Leaving out the images, repeat all the lines below exactly.

- - - - -

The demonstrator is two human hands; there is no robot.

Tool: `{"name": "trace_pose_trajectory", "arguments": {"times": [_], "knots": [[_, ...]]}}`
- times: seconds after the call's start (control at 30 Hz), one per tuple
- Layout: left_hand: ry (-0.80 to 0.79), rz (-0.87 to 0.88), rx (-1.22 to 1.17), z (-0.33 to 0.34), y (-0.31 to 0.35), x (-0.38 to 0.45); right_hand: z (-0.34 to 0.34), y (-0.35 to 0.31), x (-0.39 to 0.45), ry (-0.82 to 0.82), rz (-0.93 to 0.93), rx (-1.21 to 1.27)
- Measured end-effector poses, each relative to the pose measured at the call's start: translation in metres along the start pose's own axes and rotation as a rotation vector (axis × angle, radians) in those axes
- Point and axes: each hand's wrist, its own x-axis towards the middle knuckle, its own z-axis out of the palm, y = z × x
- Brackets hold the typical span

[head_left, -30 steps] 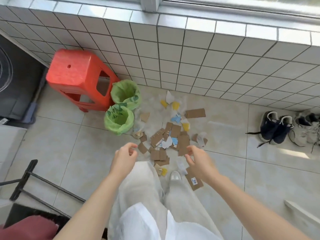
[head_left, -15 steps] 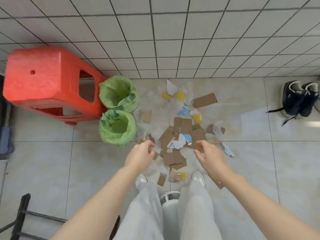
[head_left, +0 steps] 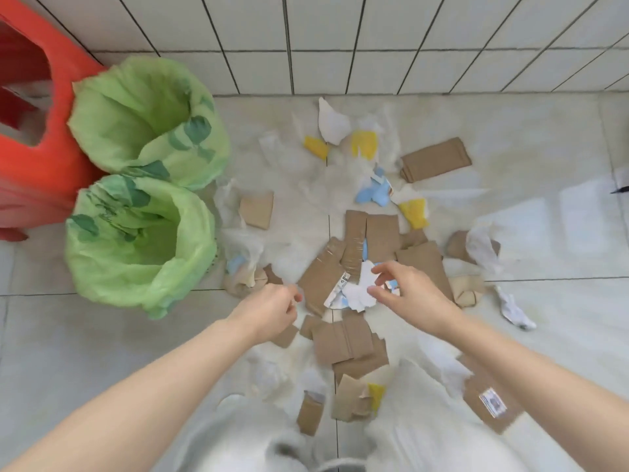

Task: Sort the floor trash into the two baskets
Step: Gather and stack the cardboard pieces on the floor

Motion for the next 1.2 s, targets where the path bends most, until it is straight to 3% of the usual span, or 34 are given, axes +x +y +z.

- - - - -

== RESPONSE TO THE EXERCISE ==
The demonstrator is two human hands; there is no robot.

Tool: `{"name": "trace_pose_trajectory", "arguments": {"times": [_], "knots": [[_, ...]]}}`
- times: seconds after the call's start (control at 30 Hz), one per tuple
- Layout: left_hand: ry (-0.80 to 0.79), rz (-0.87 to 0.88), rx (-1.22 to 1.17), z (-0.33 to 0.34), y (-0.31 to 0.35), x (-0.38 to 0.45); right_hand: z (-0.34 to 0.34), y (-0.35 to 0.31), x (-0.39 to 0.45), ry (-0.82 to 0.82), rz (-0.93 to 0.93), rx (-1.21 to 1.27)
- Measured end-effector poses, each relative to the pose measured at the call's start: translation in metres along the start pose's own axes and rotation as a rotation vector (axis × angle, radians) in those axes
- Point and axes: each hand's wrist, its own x-axis towards the middle knuckle, its own z-axis out of the palm, y = z × x
- Brackets hold the typical span

[head_left, -30 steps] 
[head_left, -15 steps] 
[head_left, +0 steps] 

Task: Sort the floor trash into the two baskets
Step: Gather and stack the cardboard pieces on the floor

Motion for the next 1.2 s, targets where the path bends most, until it is straight to 3% of the usual span, or 34 are given, axes +x +y +z.

Nothing else belongs in this answer.